Set the record straight
I watched and listened to the prime minister declaring recently that the PNP government had no intention of trying to change or deface any of our national symbols. All this, following a number of irregularities and breaches which were found to have taken place, before and during the celebration of our 50th anniversary of Independence.
Whether these breaches and irregularities were intentional or accidental is one matter, or whether they were carried out with authority or by just some "party fanatics" working outside or within our government ministries or agencies, that would still be a very serious matter. If we are faced with the latter, then we should immediately identify the culprits for trying to use their office to further their particular political beliefs and have them removed from the public service and from being paid from taxpayers' funds.
I would like to point to one of those people, and it's the person who wrote the prime minister's Independence message for this our 50th year.
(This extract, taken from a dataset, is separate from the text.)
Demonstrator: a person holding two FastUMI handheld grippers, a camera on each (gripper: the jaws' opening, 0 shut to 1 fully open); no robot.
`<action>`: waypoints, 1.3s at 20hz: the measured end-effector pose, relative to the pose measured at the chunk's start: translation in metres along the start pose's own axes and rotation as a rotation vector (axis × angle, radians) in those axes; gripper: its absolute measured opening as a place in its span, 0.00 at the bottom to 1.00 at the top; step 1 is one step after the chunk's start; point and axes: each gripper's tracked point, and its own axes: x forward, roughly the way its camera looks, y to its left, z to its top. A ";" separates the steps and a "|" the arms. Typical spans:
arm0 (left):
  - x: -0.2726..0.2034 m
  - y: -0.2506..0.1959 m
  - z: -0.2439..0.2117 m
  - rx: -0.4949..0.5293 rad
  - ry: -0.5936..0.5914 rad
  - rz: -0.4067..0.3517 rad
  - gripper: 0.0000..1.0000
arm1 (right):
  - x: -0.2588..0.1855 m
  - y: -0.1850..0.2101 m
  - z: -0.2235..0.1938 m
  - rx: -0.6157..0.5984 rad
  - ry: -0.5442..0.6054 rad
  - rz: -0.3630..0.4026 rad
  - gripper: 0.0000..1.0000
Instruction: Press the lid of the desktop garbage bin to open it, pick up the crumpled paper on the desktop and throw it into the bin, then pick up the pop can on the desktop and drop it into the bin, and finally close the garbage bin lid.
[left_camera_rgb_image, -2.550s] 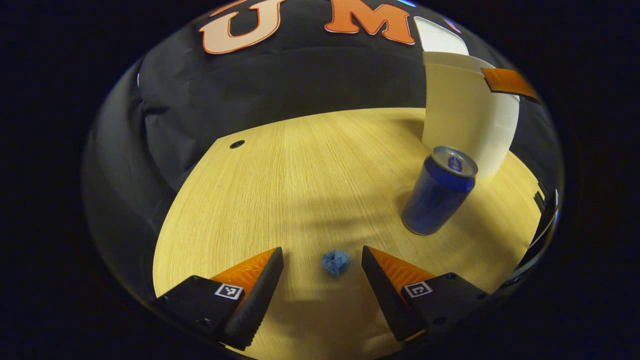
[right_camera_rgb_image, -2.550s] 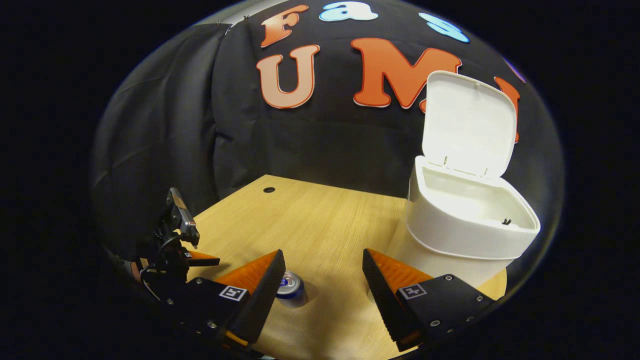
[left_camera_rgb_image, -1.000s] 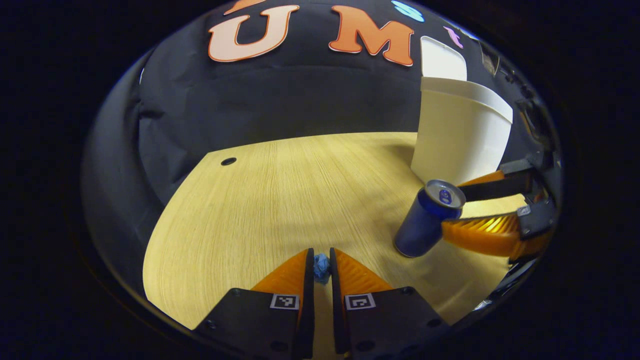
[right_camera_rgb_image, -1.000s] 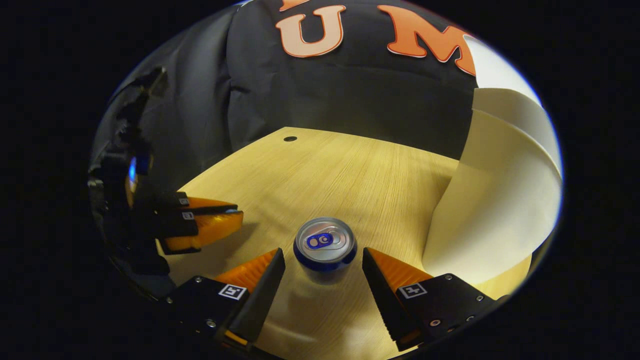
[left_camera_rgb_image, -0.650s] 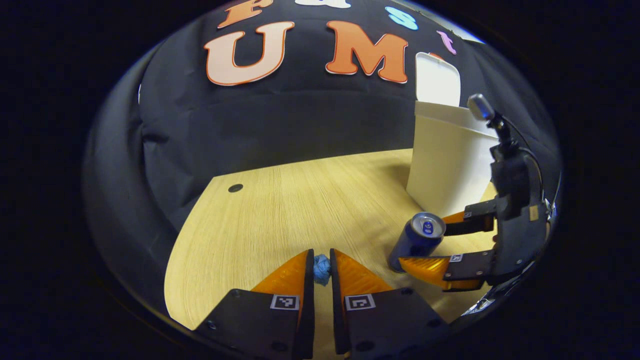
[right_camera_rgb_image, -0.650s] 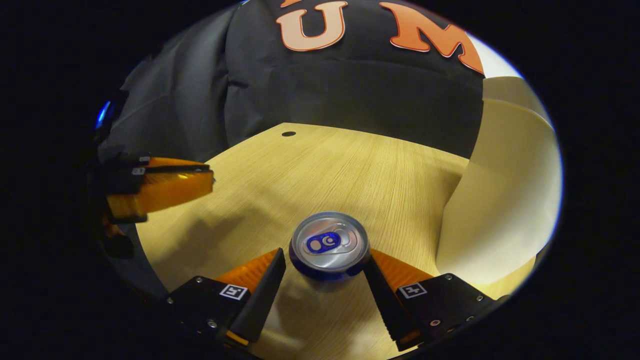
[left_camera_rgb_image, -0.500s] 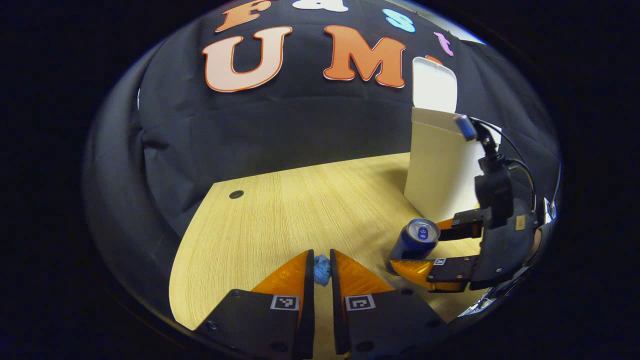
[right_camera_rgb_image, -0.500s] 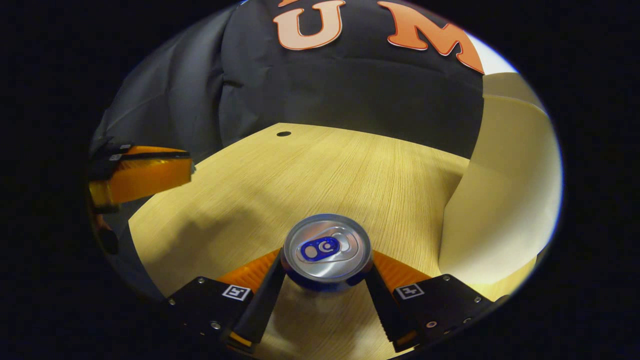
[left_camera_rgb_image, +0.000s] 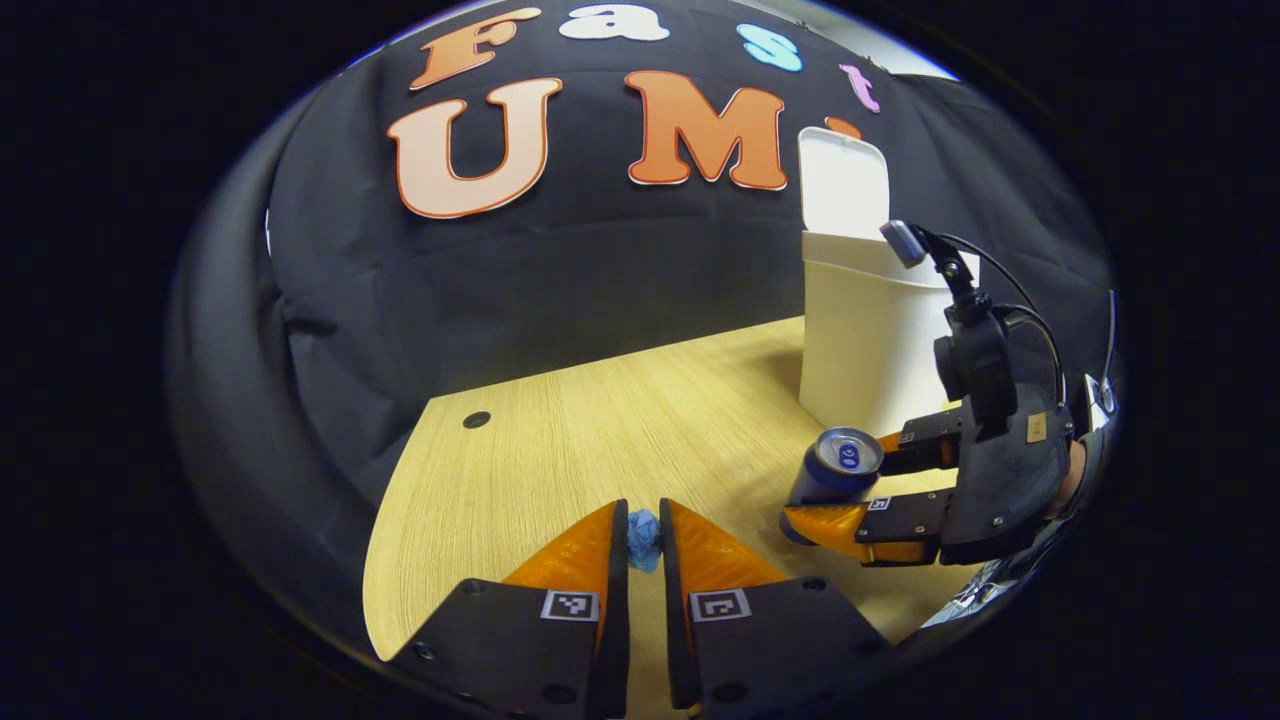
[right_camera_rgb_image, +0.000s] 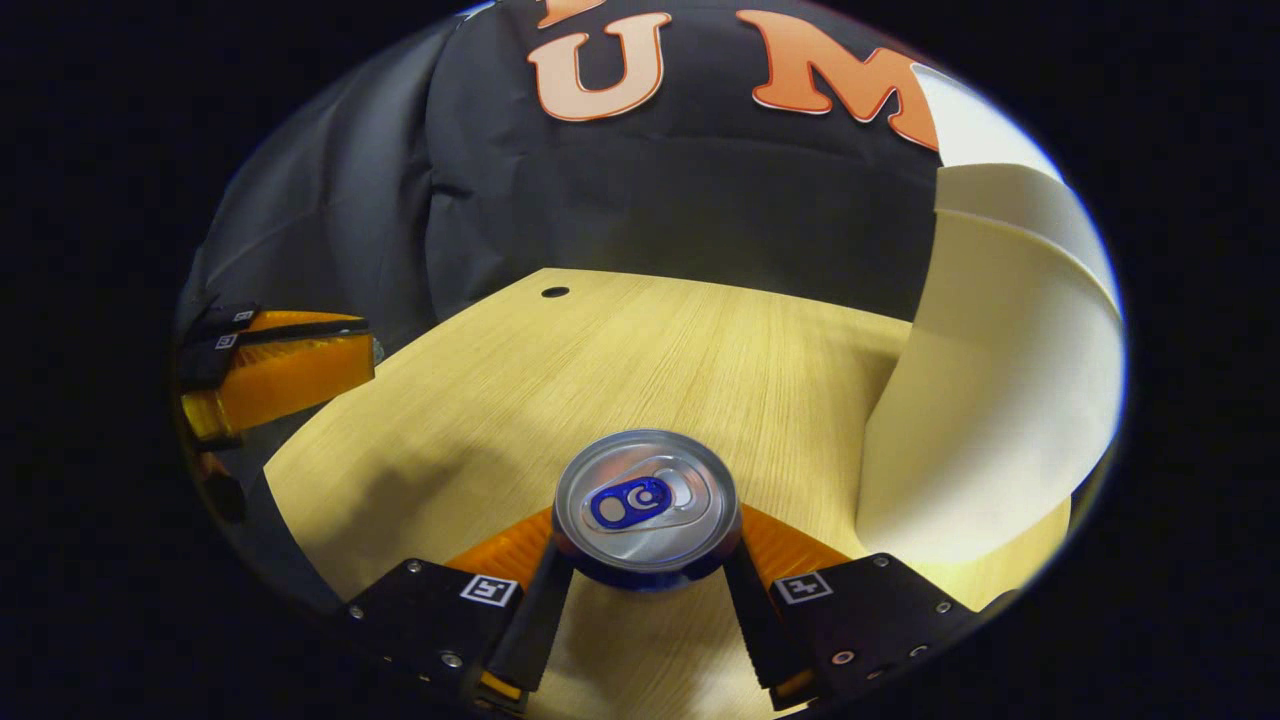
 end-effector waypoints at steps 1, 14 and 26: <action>0.012 0.001 -0.008 -0.010 -0.008 -0.003 0.19 | -0.008 -0.004 0.006 0.005 -0.006 -0.012 0.78; 0.020 -0.004 0.093 0.029 -0.160 -0.039 0.19 | -0.103 -0.081 0.025 0.036 -0.096 -0.248 0.78; 0.029 -0.098 0.178 0.034 -0.272 -0.198 0.19 | -0.159 -0.144 0.015 0.114 -0.136 -0.395 0.78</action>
In that message, the 18th paragraph states that "one who could truly say, 'Mission accomplished' with satisfaction, was the Chief Architect of our Independence, Norman Washington Manley".
Nothing could be further from the truth, and those of us who were around at that time, as well as those of us who did history in school know this. As far back as 1957, Norman Manley declared in Parliament that his PNP government would be entering into a federation with the other West Indian islands, which they did in 1958. This WI Federation was headquartered in Trinidad and had Sir Grantley Adams of Barbados as the prime minister.
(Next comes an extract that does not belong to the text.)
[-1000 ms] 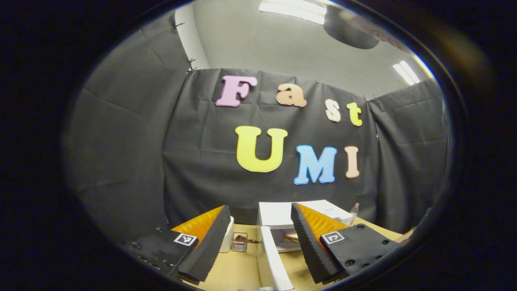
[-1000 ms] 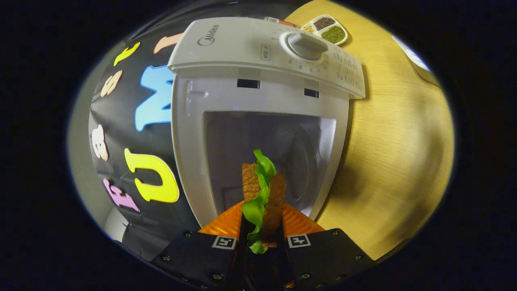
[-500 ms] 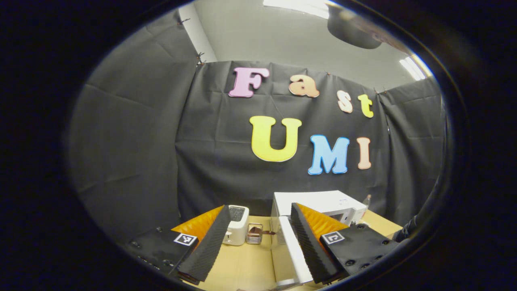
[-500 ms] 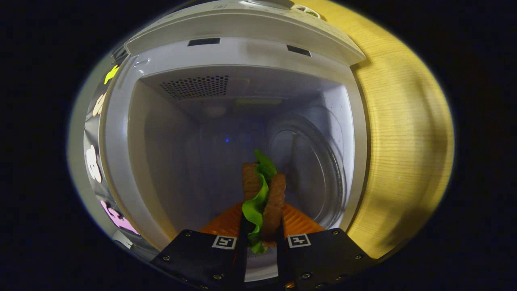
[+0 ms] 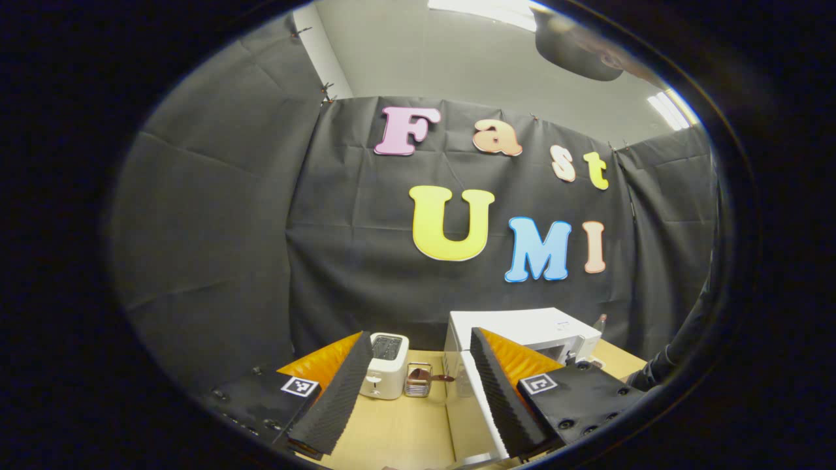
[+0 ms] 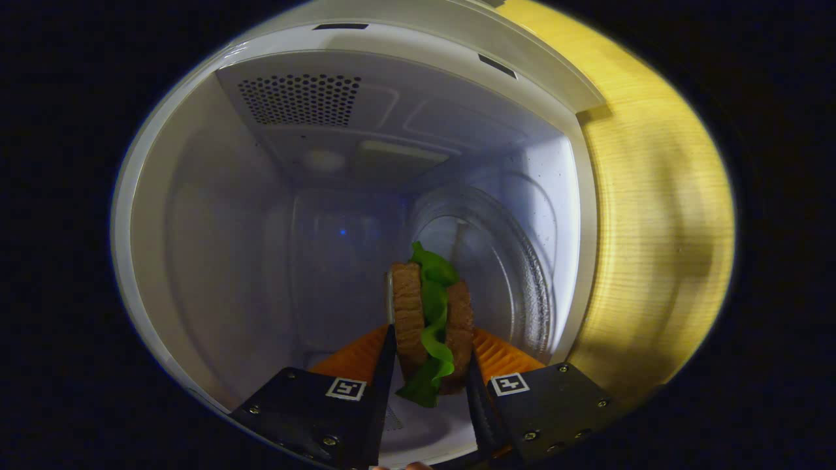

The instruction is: Open the microwave oven with the left hand, put the food in, and close the microwave oven.

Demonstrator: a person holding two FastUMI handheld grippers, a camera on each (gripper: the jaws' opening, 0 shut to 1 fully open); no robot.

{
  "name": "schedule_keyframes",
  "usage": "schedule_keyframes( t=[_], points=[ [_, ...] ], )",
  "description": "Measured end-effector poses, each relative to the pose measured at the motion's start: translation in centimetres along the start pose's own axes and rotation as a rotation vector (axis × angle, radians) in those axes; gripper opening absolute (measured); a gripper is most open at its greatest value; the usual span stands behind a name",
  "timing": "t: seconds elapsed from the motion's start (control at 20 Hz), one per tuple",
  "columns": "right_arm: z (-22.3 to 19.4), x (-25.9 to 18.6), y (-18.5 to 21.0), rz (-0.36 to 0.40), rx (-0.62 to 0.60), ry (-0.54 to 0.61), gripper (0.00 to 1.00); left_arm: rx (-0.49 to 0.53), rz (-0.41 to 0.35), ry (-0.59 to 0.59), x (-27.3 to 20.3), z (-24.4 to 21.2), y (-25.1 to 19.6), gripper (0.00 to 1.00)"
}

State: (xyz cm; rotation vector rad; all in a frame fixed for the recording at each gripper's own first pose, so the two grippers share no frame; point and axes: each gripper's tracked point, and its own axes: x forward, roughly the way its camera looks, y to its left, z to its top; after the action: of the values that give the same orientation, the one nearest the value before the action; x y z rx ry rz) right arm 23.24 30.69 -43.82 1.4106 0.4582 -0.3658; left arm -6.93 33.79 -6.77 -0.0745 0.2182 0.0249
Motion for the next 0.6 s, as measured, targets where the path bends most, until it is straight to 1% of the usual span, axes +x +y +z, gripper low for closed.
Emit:
schedule_keyframes(
  t=[0.05, 0.1, 0.15, 0.2, 0.25, 0.35, 0.45, 0.5, 0.6],
  points=[
    [-0.3, -0.3, 0.4, 0.005, -0.028, 0.02, 0.6, 0.002, -0.009, 0.002, 0.3, -0.1, -0.1, 0.96],
    [-0.4, -1.0, 0.6, -0.001, -0.086, 0.036, 0.76, 0.004, -0.016, 0.006, 0.6, -0.3, -0.3, 0.96],
    [-0.7, -1.7, 0.4, -0.018, -0.153, 0.05, 0.74, 0.006, -0.026, 0.012, 1.0, -0.7, -0.6, 0.96],
    [-0.7, -2.4, 0.4, -0.025, -0.195, 0.069, 0.89, 0.011, -0.033, 0.015, 1.2, -0.9, -0.9, 0.96],
    [-0.8, -3.3, 0.2, -0.036, -0.234, 0.086, 0.89, 0.018, -0.037, 0.014, 1.3, -0.9, -1.2, 0.97],
    [-0.2, -5.1, 0.0, -0.031, -0.297, 0.102, 0.89, 0.03, -0.049, 0.008, 1.5, -1.1, -1.9, 0.96],
    [-0.2, -7.2, 0.6, 0.009, -0.355, 0.149, 0.89, 0.044, -0.073, 0.01, 1.7, -1.7, -2.7, 0.96],
    [0.3, -8.2, 0.9, 0.021, -0.4, 0.157, 0.88, 0.048, -0.081, 0.019, 1.9, -2.2, -2.9, 0.97],
    [1.5, -10.4, 1.5, 0.038, -0.459, 0.175, 0.89, 0.034, -0.091, 0.038, 2.7, -3.1, -3.4, 0.96]
  ],
)
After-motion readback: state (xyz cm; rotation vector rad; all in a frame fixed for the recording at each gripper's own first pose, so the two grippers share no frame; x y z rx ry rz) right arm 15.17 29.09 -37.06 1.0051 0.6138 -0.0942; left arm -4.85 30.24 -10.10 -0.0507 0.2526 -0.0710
Sir Alexander Bustamante, our first chief minister and the first prime minister of Independent Jamaica, and his JLP, opposed the federation and campaigned against it, resulting in Premier Norman Manley having to hold a referendum in October 1961 that led to Jamaica's withdrawal and the resultant break-up of the federation. The people voted for Bustamante and Independence in that referendum. Jamaica would be this year now celebrating 54 years of West Indian Federal Government if we had not listened to Bustamante.
I am amazed that none of our so-called historians noticed anything. Was no one concerned that the writer of that speech was trying to change the history of our country? Or is it that nobody cared enough to even listen to our prime minister's message?
Someone should make an effort to set the record straight, so that our young people will not be confused.